Morgen geht es zurück auf die Roald Amundsen. Um das sich bereits ans Boot-Fahren zu gewöhnen haben heute eine Wildwasser-Rafting Tour auf dem Rio Pacuare gemacht. Rafting durch grandiose Regenwald-Landschaften auf einem überraschend gemütlichen Fluss bei bestem Wetter. Klingt gut? War es auch!

Lena im Rio Pacuare

Lena

Aber von vorne: Wer ist überhaupt „wir“? Vorgestern ist Lena in San José zu mir gestoßen und wird mich die nächsten Wochen auf dem Weg in Richtung Panama begleiten.

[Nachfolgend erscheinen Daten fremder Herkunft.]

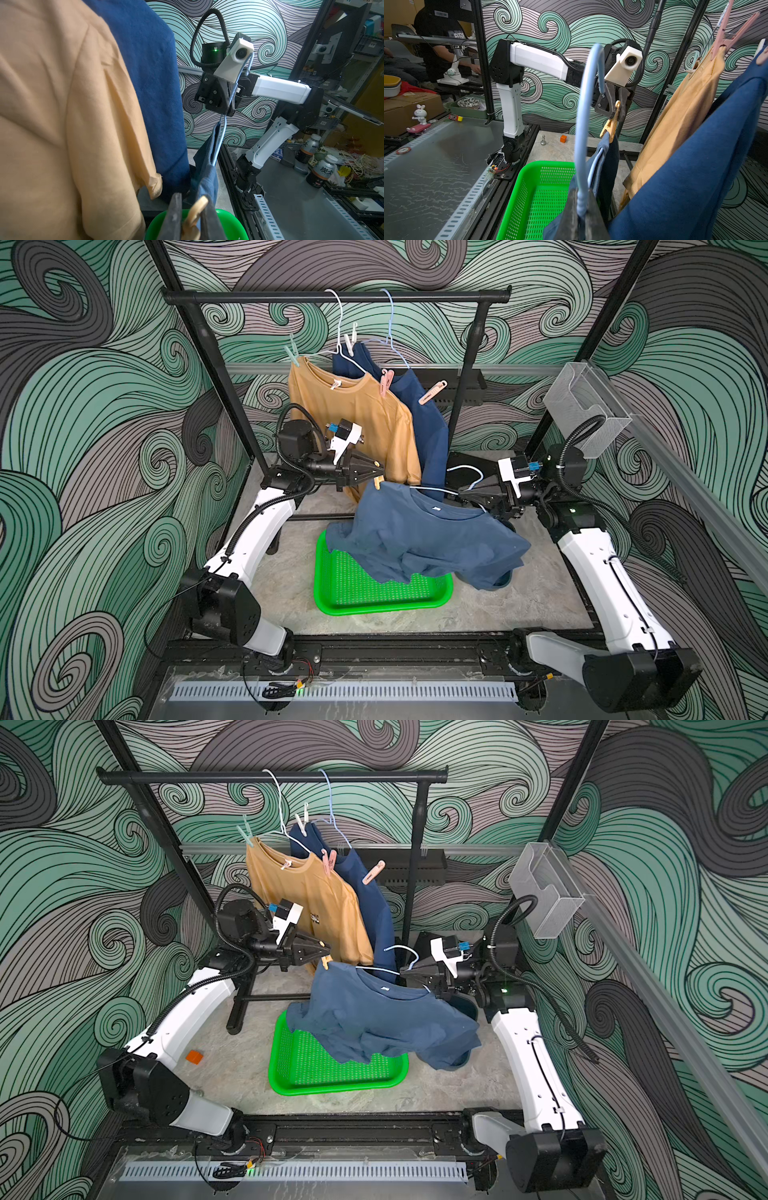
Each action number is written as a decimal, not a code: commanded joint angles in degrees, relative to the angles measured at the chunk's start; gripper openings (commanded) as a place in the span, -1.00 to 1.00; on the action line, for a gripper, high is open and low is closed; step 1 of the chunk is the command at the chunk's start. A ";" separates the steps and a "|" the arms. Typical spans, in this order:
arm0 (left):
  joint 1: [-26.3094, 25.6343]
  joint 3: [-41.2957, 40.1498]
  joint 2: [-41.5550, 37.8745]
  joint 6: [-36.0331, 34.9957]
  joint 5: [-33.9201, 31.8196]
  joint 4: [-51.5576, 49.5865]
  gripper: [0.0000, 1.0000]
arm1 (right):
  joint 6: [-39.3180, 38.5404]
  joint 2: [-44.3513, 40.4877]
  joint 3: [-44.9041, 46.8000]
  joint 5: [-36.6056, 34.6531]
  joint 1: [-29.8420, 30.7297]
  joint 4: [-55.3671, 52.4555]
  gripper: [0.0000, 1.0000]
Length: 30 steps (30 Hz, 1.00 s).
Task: Remove the clothespins securing t-shirts to the hanger
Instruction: Remove the clothespin from the hanger.
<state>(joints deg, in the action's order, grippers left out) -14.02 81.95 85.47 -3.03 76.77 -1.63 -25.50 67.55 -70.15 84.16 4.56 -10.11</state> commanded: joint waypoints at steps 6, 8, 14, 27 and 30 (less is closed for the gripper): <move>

Und Rafting? Eine organisierte Tour? Und das auch noch im teuren Costa Rica? – Jaaa. – Für den heutigen Tag ist ungefähr mein vierfaches Tagesbudget drauf gegangen. Aber wann und wo kriegt man schon mal die Gelegenheit durch engste Schluchten und Regenwälder zu Raften? Wo soll man sonst vom Schlauchboot aus Faultiere beobachten können (JA! – Ich habe endlich mein erstes Faultier gesichtet!) und Tucanen beim Schreien zuhören? – EBEN!

Außerdem hatten wir genug von San José, wo es irgendwie nicht so viel zu tun und zu sehen gibt und ich bereits seit drei Tagen hier bin.

Blick über San José mit Coca Cola Schild

San José

Tipp: Die Tour startet und endet in der Nähe des Ortes Turrialba, wer einen Tag mehr Zeit hat, genug von San José hat oder einfach nur ein bisschen Geld sparen will kann Wildwasser Rafting-Touren auch dort organisieren und zahlt dann ein bisschen weniger. Der Ort erscheint auf jeden Fall nett genug um dort einen Abend zu verbringen.